The decision upon initiation of pharmacological treatment for CLL is based on defined guidelines. Nevertheless, there are gray areas in which a patient’s preference plays a major role in this decision making. We cannot exclude the possibility that patients participating in the intervention group were less keen on starting pharmacological treatment. Yet, it was the MBI that prompted one of the patients from the intervention arm to accept the initiation of pharmacological treatment, which she previously denied.
Although the intervention program in this trial was relatively long, with a median duration of 18 months, longer follow-up is needed in order to assess the long-term effect of it, as well as to determine whether MBI can be applied for a certain time period or rather practiced continuously during the disease course. To conclude, we have shown that MBI, based on behavioral, cognitive, and spiritual processes, was associated with prolonged LDT and TFS in patients with CLL in the w&w phase.

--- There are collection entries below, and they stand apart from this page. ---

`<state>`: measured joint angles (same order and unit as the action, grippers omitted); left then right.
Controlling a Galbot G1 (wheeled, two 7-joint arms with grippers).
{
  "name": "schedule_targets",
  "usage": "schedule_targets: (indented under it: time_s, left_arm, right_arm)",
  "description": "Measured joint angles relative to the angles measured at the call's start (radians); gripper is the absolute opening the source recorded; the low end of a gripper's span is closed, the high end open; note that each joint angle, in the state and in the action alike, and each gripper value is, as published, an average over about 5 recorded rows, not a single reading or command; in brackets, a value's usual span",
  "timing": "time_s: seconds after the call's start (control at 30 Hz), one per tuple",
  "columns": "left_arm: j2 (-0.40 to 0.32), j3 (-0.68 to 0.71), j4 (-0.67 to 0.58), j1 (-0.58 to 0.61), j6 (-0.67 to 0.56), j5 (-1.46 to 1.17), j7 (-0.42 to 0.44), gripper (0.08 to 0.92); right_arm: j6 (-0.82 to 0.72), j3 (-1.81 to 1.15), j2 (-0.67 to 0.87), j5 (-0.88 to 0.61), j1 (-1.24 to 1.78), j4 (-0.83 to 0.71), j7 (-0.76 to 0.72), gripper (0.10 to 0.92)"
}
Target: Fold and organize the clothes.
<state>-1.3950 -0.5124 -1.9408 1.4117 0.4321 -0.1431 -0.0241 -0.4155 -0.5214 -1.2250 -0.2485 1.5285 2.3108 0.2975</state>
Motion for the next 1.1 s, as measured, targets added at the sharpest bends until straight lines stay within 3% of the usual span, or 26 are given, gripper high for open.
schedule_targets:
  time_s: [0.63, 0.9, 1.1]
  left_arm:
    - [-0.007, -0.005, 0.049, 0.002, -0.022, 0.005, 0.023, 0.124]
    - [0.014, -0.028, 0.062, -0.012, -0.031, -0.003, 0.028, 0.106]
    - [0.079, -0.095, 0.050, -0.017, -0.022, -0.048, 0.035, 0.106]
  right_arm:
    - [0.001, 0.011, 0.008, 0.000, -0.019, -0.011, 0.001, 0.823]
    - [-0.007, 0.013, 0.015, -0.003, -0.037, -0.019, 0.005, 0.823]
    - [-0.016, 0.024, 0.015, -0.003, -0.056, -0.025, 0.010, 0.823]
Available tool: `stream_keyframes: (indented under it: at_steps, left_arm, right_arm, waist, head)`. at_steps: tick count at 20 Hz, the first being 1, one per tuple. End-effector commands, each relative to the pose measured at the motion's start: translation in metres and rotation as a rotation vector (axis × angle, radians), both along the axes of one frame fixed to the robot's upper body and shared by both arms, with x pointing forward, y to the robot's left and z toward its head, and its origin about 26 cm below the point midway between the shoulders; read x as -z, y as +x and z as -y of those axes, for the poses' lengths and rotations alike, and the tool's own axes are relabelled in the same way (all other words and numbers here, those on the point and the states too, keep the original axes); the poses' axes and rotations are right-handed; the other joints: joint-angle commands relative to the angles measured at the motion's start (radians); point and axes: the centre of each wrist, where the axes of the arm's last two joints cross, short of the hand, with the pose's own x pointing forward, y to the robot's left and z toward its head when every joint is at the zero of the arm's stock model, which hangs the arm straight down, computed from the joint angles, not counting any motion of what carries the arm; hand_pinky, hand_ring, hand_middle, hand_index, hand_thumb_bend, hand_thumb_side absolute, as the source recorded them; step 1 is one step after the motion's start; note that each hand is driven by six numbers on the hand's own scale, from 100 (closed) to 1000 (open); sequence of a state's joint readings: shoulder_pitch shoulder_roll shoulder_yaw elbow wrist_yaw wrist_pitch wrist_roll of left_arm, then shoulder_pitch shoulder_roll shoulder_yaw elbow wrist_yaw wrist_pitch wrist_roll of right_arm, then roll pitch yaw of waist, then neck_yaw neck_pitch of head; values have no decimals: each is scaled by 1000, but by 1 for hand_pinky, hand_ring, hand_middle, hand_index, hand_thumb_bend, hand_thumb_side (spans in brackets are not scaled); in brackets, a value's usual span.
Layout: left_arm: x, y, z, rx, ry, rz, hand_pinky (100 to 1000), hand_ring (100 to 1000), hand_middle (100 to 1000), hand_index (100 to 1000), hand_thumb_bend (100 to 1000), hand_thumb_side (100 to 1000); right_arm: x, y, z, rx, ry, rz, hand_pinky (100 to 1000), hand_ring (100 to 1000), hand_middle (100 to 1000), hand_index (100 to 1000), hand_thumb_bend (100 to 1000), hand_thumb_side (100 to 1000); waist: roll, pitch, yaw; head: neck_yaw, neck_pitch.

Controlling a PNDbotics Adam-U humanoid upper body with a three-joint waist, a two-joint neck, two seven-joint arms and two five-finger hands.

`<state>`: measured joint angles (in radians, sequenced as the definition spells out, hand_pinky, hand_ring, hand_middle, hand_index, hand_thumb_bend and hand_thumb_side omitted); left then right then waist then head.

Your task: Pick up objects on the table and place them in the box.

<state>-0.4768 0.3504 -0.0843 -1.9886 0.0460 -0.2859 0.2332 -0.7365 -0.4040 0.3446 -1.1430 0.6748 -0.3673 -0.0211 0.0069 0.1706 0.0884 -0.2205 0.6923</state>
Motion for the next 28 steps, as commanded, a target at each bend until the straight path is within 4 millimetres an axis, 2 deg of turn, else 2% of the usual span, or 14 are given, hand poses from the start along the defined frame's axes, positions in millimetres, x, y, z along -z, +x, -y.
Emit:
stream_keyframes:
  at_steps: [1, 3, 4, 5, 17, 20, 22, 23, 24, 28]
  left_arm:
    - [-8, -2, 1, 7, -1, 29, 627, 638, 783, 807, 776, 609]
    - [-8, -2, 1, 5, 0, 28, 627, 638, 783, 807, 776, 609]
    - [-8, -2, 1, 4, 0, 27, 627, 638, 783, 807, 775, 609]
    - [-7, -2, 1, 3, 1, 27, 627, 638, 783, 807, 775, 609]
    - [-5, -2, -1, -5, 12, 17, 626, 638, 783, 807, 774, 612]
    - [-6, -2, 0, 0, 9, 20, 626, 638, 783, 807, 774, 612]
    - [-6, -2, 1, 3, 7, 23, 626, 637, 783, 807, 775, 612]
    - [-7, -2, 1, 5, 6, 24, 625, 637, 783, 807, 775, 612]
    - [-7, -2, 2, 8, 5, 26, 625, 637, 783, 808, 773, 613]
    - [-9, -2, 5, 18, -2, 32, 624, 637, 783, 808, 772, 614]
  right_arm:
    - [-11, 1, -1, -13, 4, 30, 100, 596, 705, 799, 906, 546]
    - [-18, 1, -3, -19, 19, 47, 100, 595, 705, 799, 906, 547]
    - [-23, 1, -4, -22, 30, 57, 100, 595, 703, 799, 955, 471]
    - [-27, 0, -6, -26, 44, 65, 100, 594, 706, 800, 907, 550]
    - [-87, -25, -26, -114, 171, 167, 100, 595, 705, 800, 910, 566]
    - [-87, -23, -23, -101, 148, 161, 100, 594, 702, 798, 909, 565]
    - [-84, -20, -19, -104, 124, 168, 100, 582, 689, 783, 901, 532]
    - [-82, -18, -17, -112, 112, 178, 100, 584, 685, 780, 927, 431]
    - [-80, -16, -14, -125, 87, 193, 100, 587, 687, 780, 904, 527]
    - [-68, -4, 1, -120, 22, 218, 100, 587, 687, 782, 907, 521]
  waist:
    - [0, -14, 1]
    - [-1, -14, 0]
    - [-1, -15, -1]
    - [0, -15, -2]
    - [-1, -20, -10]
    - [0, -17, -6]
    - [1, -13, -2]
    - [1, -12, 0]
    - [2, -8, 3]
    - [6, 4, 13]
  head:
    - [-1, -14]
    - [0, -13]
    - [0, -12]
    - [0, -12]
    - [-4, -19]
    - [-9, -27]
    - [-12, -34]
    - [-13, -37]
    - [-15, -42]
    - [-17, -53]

This intervention should be further investigated in different types and stages of malignant diseases. It can also potentially serve as a prophylaxis measure, for example, in cases of high-risk Monoclonal Gammopathy of Unknown Significance (MGUS), aiming to prevent evolution to Multiple Myeloma. Longer follow-up is required, and a maintenance MBI protocol might be of benefit.
Acknowledgments
The authors would like to acknowledge Dr. Gali Shapira-Zaltsberg, Dr. Ronit Calderon-Margalit, Dina Dagan, Inbal Pfeifel, Liat Shaibi, Yael Narkis, Ilanit Yaffe-Demirel, Yodfat Yaari-Vine, Keren Dvir, and Giora Sharf for their contribution to this work.
Statement of Ethics
The study protocol was approved by Assuta Ethical Committee (0101-19-ASMC) and was registered at: https://my.health.gov.il/CliniTrials/Pages/MOH_2021-06-01_010011.aspx. All participants signed a written informed consent.

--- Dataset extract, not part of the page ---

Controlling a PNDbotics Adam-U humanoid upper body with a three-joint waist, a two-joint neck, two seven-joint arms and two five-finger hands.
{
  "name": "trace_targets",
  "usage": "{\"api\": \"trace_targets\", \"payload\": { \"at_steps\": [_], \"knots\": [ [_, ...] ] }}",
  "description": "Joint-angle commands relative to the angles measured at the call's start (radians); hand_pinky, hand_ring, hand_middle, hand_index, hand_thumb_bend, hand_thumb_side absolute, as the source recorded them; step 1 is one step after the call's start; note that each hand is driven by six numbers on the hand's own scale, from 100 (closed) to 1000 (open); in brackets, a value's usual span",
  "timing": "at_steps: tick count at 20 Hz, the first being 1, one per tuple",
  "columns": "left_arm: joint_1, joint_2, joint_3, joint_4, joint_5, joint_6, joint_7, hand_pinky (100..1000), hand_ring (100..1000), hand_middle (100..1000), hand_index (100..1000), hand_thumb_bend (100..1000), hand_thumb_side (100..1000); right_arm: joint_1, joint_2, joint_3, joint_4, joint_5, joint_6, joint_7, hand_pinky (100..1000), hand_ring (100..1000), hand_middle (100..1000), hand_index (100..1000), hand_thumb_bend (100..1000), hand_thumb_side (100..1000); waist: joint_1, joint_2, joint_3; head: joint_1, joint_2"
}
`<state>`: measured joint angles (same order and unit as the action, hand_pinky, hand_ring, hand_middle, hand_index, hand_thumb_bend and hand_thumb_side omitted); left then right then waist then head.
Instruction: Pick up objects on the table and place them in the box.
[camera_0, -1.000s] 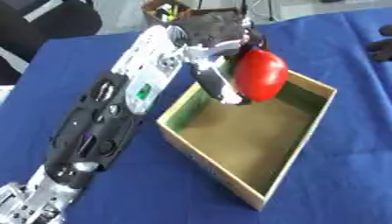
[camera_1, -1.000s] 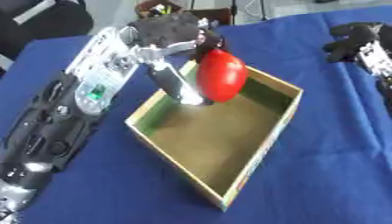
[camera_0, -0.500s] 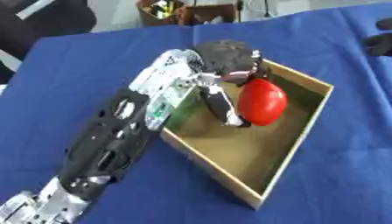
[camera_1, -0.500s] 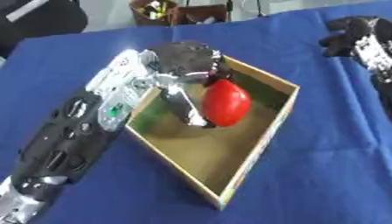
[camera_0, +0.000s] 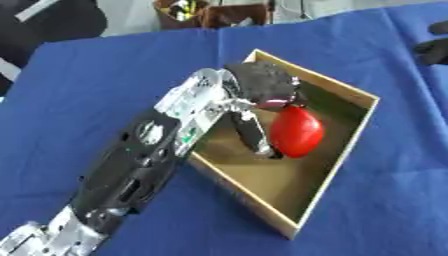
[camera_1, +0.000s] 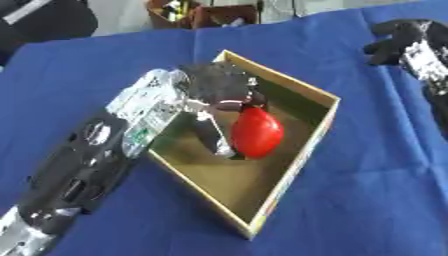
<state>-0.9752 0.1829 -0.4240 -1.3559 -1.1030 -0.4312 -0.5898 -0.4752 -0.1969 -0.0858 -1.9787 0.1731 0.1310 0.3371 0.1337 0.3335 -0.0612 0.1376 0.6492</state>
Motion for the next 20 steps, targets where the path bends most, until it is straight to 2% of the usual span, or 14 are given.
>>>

Conflict of Interest Statement
A.Z-L. served as a consultant for Sobi; however, this relationship does not bear any relevance to the content presented in this manuscript.
Funding Sources
“Flute of light” association for patients with hematologic malignancies in Israel funded the individual sessions of the intervention study. The funder had no role in the design, data collection, data analysis, and reporting of this study.
Author Contributions
Shirley Shapira designed the study, conducted the study, and wrote the manuscript. Adi Zoref-Lorenz conducted the data analysis and helped prepare the manuscript. Naama Hirschberger was a co-investigator and helped with data collection. Yishai Ofran, Esti Mandel, and Noa Rabinowicz helped prepare the manuscript. Barak Mizrahi was responsible for data analysis and statistical analysis. Ohad Benjamini helped with data collection. All authors reviewed and approved the manuscript.
Additional Information
Shirley Shapira should be considered as the first author, and Adi Zoref-Lorenz should be considered as last author.
Data Availability Statement
All data generated or analyzed during this study are included in this article and its online supplementary material. Further inquiries can be directed to the corresponding author.